Quem sabe esse episódio dê uma pista:

Na primeira metade dos anos 1980, o Colégio São Vicente, no Rio de Janeiro, viveu uma crise, provocada pela demissão de um grupo dos melhores e mais amados professores. Revoltados, os alunos ocuparam o Colégio, durante semanas, exigindo sua volta. Houve um momento emocionante, não valorizado pelos jornais, quando pais e mães vieram celebrar o Natal com seus filhos e filhas, acampados no Colégio há semanas. Escrevi uma série de dicas no Pasquim sobre aquilo. Lá pelas tantas, perguntei à minha filha, então com 18 anos, se seus colegas haviam comentado o que eu escrevi. Sua resposta foi cruel: “Pai, ninguém lê esse jornal! Essa coisa de bunda, de sapatão, de bicha, isso é discurso de velho! Nossa geração já resolveu esses problemas!”.
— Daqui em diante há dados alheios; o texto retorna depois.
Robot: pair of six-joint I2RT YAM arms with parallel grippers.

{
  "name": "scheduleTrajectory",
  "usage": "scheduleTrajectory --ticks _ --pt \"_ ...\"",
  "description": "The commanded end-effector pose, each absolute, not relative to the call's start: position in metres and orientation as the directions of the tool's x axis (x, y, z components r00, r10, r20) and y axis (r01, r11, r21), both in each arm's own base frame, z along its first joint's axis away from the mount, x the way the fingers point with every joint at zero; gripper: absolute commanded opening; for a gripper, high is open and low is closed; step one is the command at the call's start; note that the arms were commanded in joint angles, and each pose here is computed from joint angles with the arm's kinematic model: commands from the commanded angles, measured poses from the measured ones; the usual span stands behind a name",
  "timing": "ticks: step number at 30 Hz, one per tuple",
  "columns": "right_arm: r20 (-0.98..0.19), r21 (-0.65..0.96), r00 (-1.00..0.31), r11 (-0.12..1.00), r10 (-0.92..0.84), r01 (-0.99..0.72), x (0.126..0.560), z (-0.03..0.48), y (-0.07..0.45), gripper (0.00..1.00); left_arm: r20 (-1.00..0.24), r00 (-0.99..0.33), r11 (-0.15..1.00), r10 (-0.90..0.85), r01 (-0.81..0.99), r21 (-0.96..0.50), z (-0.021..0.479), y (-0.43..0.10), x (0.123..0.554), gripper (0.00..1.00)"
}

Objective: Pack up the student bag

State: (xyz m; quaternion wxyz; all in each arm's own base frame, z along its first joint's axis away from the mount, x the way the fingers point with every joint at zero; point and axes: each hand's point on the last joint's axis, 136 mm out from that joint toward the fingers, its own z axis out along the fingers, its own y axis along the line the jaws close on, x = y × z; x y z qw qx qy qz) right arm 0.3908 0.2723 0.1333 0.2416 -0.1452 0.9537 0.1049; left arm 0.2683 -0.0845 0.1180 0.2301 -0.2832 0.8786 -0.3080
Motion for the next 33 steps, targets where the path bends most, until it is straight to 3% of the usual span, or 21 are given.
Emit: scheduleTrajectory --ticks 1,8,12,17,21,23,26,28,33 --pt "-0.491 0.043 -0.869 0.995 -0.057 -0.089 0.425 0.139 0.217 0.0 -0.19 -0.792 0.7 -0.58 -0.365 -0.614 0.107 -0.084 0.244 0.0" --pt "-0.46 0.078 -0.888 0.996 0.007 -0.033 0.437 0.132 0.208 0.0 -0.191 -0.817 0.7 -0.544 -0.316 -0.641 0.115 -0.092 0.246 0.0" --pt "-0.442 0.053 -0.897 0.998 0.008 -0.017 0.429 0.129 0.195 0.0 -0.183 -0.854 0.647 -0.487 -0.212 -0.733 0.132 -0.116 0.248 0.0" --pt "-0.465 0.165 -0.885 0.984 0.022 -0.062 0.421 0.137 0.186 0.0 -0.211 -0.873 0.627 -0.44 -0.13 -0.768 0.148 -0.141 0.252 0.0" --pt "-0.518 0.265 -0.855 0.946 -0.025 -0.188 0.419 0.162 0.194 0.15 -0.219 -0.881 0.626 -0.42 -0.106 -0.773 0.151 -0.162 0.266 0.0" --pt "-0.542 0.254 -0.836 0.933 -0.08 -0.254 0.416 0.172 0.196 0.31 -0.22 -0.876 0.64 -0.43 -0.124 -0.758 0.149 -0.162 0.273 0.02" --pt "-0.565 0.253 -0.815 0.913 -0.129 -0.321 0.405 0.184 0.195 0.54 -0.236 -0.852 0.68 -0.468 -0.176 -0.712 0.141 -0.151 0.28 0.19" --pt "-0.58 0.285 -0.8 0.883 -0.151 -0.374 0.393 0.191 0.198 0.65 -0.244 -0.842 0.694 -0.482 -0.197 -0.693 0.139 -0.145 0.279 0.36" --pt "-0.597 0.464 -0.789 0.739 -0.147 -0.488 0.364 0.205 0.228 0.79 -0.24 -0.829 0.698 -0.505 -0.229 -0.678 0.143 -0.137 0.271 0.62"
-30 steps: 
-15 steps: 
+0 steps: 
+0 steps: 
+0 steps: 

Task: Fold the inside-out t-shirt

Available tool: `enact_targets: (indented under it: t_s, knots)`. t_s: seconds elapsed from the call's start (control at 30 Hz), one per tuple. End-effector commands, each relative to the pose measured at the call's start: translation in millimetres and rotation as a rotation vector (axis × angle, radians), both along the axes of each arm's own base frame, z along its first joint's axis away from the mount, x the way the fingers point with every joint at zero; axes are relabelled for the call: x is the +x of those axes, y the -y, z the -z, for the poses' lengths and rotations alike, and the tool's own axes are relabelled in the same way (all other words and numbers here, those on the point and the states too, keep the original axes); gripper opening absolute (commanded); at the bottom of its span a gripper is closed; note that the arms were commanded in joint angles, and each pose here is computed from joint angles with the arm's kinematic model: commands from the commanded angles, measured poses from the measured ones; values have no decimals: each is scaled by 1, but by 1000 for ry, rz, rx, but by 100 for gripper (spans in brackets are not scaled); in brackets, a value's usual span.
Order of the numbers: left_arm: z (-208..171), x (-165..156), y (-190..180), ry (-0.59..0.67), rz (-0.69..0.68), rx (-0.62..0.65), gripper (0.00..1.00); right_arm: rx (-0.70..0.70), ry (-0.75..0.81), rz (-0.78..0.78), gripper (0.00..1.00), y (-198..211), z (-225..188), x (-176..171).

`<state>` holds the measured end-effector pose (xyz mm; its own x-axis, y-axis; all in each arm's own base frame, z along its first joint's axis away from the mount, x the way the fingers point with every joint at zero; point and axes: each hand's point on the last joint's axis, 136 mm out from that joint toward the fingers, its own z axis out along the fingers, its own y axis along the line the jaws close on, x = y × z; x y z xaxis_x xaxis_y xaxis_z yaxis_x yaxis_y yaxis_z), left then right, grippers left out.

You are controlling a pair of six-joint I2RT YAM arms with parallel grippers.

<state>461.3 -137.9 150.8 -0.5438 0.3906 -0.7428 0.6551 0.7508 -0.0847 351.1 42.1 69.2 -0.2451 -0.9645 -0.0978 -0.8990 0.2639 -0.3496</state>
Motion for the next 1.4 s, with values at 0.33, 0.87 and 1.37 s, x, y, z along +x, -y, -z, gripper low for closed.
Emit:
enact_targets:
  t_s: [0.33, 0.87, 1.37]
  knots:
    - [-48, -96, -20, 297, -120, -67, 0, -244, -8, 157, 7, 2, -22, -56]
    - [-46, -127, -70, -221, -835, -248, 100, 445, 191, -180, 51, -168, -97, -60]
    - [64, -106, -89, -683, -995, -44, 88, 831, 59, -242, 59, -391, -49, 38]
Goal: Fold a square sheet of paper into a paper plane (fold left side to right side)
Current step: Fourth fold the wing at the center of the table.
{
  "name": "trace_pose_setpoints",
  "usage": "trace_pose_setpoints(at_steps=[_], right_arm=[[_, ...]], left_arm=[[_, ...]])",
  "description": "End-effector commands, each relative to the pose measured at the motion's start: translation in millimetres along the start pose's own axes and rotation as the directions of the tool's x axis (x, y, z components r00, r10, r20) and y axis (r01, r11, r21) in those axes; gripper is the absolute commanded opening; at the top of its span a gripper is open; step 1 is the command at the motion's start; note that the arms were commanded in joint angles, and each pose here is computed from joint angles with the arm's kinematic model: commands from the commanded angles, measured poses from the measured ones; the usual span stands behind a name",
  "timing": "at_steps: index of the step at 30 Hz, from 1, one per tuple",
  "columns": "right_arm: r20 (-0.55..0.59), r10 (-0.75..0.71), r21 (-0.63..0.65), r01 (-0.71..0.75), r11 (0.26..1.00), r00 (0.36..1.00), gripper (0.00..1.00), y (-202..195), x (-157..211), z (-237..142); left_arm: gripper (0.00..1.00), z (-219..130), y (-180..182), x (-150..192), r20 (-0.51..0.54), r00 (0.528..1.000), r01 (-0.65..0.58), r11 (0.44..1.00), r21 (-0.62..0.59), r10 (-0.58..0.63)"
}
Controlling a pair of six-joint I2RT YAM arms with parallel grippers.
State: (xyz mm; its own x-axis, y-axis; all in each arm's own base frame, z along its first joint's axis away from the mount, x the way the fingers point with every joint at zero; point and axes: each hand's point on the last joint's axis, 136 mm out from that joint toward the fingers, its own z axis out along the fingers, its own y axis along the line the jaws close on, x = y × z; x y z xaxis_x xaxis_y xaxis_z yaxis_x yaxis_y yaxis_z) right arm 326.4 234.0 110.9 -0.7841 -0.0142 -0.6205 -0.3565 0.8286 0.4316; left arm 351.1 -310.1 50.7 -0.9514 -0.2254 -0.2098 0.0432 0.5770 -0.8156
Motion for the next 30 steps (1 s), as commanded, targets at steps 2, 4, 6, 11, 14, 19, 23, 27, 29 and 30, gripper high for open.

O Pasquim não soube se renovar, já não tinha ligação com os jovens. Esse foi, a meu ver, o verdadeiro motivo de seu fim.

Com suas qualidades e seus pecados — venais ou mortais —, o Pasquim foi uma experiência única na imprensa brasileira. Se hoje estamos ameaçados de voltar a um tempo de repressão e censura, como o que vivemos há 50 anos, há de surgir algo novo, quem sabe um Pasquim virtual e interativo? As novas gerações encontrarão os meios mais adequados para defender suas ideias. Não faltam assuntos para glosar. Nem faltam nuvens ameaçadoras no horizonte.